Adversarial training [goodfellow2014generative] has become one of the most popular tools for solving generation and manipulation problems. For example in image generation [goodfellow2014generative, radford2015unsupervised], super-resolution [ledig2017photo], image-to-image transformation [isola2017image, zhu2017unpaired], text-to-image [reed2016generative]
and others. Common to all these works is the discriminator–generator information flow – via a loss function. That is, the generator output images are fed into the discriminator which produces a ‘real-fake’ score for each image in terms of a pre-defined loss function. This score is back-propagated to the generator through gradients.

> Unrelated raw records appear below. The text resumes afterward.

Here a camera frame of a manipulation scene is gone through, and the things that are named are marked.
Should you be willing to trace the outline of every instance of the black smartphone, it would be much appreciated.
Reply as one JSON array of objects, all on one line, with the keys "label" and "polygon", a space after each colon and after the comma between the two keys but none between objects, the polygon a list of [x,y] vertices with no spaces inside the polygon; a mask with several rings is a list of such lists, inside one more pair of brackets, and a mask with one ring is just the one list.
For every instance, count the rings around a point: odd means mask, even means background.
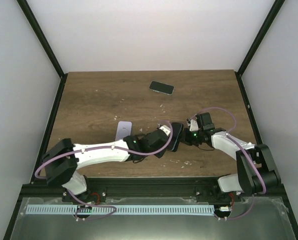
[{"label": "black smartphone", "polygon": [[179,122],[173,122],[171,123],[171,126],[173,130],[173,135],[169,145],[167,146],[167,150],[171,152],[176,152],[180,143],[181,134],[184,126],[182,123]]},{"label": "black smartphone", "polygon": [[149,86],[149,89],[155,92],[171,95],[173,93],[174,87],[165,83],[152,81]]}]

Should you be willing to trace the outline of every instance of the silver metal surface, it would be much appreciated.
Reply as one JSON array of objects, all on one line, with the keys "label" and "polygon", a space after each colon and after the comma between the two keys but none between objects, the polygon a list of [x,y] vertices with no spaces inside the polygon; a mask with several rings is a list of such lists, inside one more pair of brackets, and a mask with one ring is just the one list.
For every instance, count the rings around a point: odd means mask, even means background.
[{"label": "silver metal surface", "polygon": [[[115,206],[127,202],[132,201],[117,201]],[[189,200],[185,204],[185,207],[199,206]],[[249,206],[248,201],[235,203],[233,217],[245,212]],[[248,215],[232,221],[194,215],[112,215],[93,221],[76,222],[73,215],[19,215],[11,239],[295,240],[295,237],[283,202],[280,199],[257,197]]]}]

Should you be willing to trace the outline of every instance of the black wire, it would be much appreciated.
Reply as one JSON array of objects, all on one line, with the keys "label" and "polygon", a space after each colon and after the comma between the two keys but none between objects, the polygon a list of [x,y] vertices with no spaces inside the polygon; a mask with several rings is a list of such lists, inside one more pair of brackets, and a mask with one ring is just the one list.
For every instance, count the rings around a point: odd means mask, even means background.
[{"label": "black wire", "polygon": [[139,133],[139,134],[137,134],[137,135],[135,135],[135,136],[136,136],[136,137],[142,137],[142,136],[144,137],[144,136],[146,136],[146,134],[144,134],[144,133],[143,133],[143,134],[142,134],[142,133]]},{"label": "black wire", "polygon": [[140,160],[138,160],[138,161],[136,161],[136,160],[133,160],[132,162],[135,164],[138,164],[139,162],[142,162],[143,160],[145,159],[145,157],[143,158],[143,159],[140,159]]},{"label": "black wire", "polygon": [[199,146],[198,146],[198,149],[201,149],[203,151],[214,151],[214,148],[212,148],[212,149],[203,149],[203,148],[199,148]]}]

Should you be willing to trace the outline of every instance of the cable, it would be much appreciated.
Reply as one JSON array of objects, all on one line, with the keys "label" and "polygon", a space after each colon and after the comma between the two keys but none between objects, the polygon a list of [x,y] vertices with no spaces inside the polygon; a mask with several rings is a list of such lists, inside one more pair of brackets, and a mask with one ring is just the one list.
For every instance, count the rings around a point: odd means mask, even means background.
[{"label": "cable", "polygon": [[142,158],[142,159],[140,159],[140,160],[133,160],[132,162],[135,164],[138,164],[138,163],[140,163],[140,162],[142,162],[143,160],[144,160],[145,158]]},{"label": "cable", "polygon": [[90,196],[97,196],[98,200],[97,200],[96,205],[100,204],[100,195],[99,194],[97,194],[96,192],[95,193],[93,192],[93,193],[90,194]]},{"label": "cable", "polygon": [[227,130],[227,133],[229,133],[230,131],[232,131],[233,129],[236,128],[236,126],[237,126],[237,120],[236,120],[236,118],[234,117],[234,115],[233,115],[231,112],[229,112],[228,110],[226,110],[226,109],[224,109],[224,108],[220,108],[220,107],[218,107],[218,106],[207,107],[207,108],[205,108],[205,109],[202,109],[202,110],[201,110],[200,112],[198,112],[197,114],[204,113],[205,111],[210,110],[210,109],[219,109],[219,110],[225,111],[226,113],[228,113],[228,114],[233,118],[234,125],[233,125],[232,128],[230,128],[229,130]]},{"label": "cable", "polygon": [[[227,133],[229,133],[230,131],[232,131],[233,129],[236,128],[236,126],[237,126],[237,120],[236,120],[236,118],[234,117],[234,115],[231,112],[229,112],[228,110],[226,110],[224,108],[220,108],[220,107],[217,107],[217,106],[212,106],[212,107],[208,107],[208,108],[205,108],[205,109],[201,110],[197,114],[201,114],[201,113],[203,113],[203,112],[205,112],[207,110],[210,110],[210,109],[219,109],[219,110],[225,111],[226,113],[228,113],[233,118],[234,126],[232,128],[230,128],[229,130],[227,130]],[[242,151],[242,153],[244,154],[244,156],[247,158],[249,164],[251,165],[252,169],[254,170],[255,174],[257,175],[257,177],[258,177],[258,179],[259,179],[259,181],[260,181],[260,183],[262,185],[262,189],[263,190],[262,190],[262,192],[260,192],[260,194],[265,194],[266,191],[267,191],[267,188],[265,186],[265,183],[264,183],[263,178],[261,177],[259,171],[254,166],[253,161],[251,160],[250,156],[247,154],[247,152],[244,150],[244,148],[237,141],[235,141],[233,138],[230,137],[229,134],[227,134],[227,138],[229,140],[231,140],[234,144],[236,144],[239,147],[239,149]]]},{"label": "cable", "polygon": [[[112,212],[110,212],[110,213],[108,213],[108,214],[106,214],[106,215],[102,215],[102,216],[95,217],[95,218],[91,218],[91,219],[90,219],[90,218],[85,219],[85,220],[87,220],[87,221],[90,221],[90,220],[96,220],[96,219],[103,219],[103,218],[108,217],[108,216],[114,214],[115,212],[117,212],[117,208],[116,208],[115,206],[99,206],[99,205],[89,204],[89,203],[83,202],[83,201],[81,201],[80,199],[78,199],[78,198],[73,194],[73,192],[71,192],[69,189],[67,189],[67,191],[68,191],[68,193],[71,195],[71,197],[72,197],[74,200],[76,200],[78,203],[80,203],[80,204],[82,204],[82,205],[89,206],[89,207],[92,207],[92,208],[95,207],[95,208],[106,208],[106,209],[109,209],[109,208],[110,208],[110,209],[113,209]],[[82,211],[83,209],[88,209],[88,208],[84,207],[84,208],[80,208],[80,209],[78,209],[78,210],[75,212],[75,214],[74,214],[74,216],[76,217],[76,219],[79,219],[79,217],[77,216],[77,214],[78,214],[80,211]]]},{"label": "cable", "polygon": [[246,216],[246,215],[249,214],[249,212],[252,210],[252,208],[253,208],[253,206],[254,206],[254,203],[255,203],[255,197],[254,197],[254,195],[252,195],[252,202],[251,202],[251,206],[249,207],[249,209],[248,209],[245,213],[243,213],[243,214],[241,214],[241,215],[238,215],[238,216],[235,216],[235,217],[230,217],[230,216],[229,216],[229,217],[226,219],[226,221],[237,220],[237,219],[240,219],[240,218]]},{"label": "cable", "polygon": [[235,141],[232,137],[230,137],[229,134],[227,134],[226,136],[229,140],[231,140],[233,143],[235,143],[236,146],[239,147],[239,149],[242,151],[242,153],[244,154],[244,156],[246,157],[246,159],[248,160],[249,164],[251,165],[253,171],[255,172],[255,174],[257,175],[261,185],[262,185],[262,192],[259,192],[260,194],[265,194],[267,192],[267,188],[265,186],[265,183],[263,181],[263,178],[261,177],[258,169],[256,168],[256,166],[254,165],[252,159],[250,158],[250,156],[248,155],[248,153],[245,151],[245,149],[237,142]]},{"label": "cable", "polygon": [[229,196],[231,197],[232,203],[231,203],[231,208],[233,210],[233,205],[234,205],[234,196],[232,193],[229,193]]},{"label": "cable", "polygon": [[199,146],[197,146],[198,149],[200,150],[203,150],[203,151],[214,151],[215,148],[212,148],[212,149],[203,149],[203,148],[200,148]]},{"label": "cable", "polygon": [[[170,143],[170,141],[171,141],[171,139],[172,139],[172,135],[173,135],[173,129],[172,129],[172,126],[171,126],[171,124],[170,124],[170,122],[169,121],[165,121],[165,120],[163,120],[162,122],[165,122],[167,125],[169,125],[169,127],[170,127],[170,135],[169,135],[169,138],[168,138],[168,140],[167,140],[167,142],[160,148],[160,149],[158,149],[158,150],[156,150],[156,151],[153,151],[153,152],[139,152],[139,151],[134,151],[134,150],[130,150],[130,149],[127,149],[127,148],[124,148],[124,147],[120,147],[120,146],[114,146],[114,148],[115,149],[119,149],[119,150],[123,150],[123,151],[127,151],[128,153],[132,153],[132,154],[136,154],[136,155],[141,155],[141,156],[150,156],[150,155],[154,155],[154,154],[157,154],[157,153],[159,153],[160,151],[162,151],[163,149],[165,149],[168,145],[169,145],[169,143]],[[93,151],[93,150],[99,150],[99,149],[111,149],[112,148],[112,146],[95,146],[95,147],[89,147],[89,148],[86,148],[84,151],[85,152],[88,152],[88,151]],[[43,168],[45,168],[45,166],[47,166],[48,164],[50,164],[50,163],[52,163],[53,161],[56,161],[56,160],[58,160],[58,159],[60,159],[60,158],[63,158],[63,157],[66,157],[66,156],[69,156],[69,155],[72,155],[72,154],[77,154],[77,153],[81,153],[82,152],[82,150],[80,149],[80,150],[74,150],[74,151],[70,151],[70,152],[66,152],[66,153],[63,153],[63,154],[60,154],[60,155],[58,155],[58,156],[55,156],[54,158],[51,158],[51,159],[49,159],[48,161],[46,161],[46,162],[44,162],[40,167],[38,167],[37,168],[37,170],[34,172],[34,176],[38,179],[46,179],[46,177],[45,176],[40,176],[39,175],[39,173],[41,172],[41,170],[43,169]]]}]

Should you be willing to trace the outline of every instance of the white wall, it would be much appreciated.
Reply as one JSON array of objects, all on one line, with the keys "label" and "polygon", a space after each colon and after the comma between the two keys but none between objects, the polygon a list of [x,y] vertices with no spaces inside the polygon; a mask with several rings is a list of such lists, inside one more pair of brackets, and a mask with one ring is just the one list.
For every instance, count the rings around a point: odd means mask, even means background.
[{"label": "white wall", "polygon": [[287,0],[243,82],[298,221],[298,0]]},{"label": "white wall", "polygon": [[63,70],[237,70],[274,0],[28,0]]},{"label": "white wall", "polygon": [[15,0],[0,0],[0,239],[29,182],[59,77]]}]

Recent research in the GAN field discusses the design of the loss function and regularization terms. For example, the basic cross-entropy loss [goodfellow2014generative], Wasserstein distance [arjovsky2017wasserstein], spectral normalization [miyato2018spectral] or relativistic discriminator [jolicoeur2018relativistic]. This discussion has contributed significantly to the advancement of GANs and using a discriminator has become highly effective. To date, after training the discriminator is forsaken and the deep understanding of the data distribution is lost. This seems wasteful to us, hence, we seek a way to enjoy the discriminator also during test-time. In addition, encapsulating the discriminator information into a single score looses the spatial understanding of which regions are more ‘real’ and which are considered ‘fake’. In the current scheme only limited spatial information flows with the back-propagation because the gradients are averaged over each batch.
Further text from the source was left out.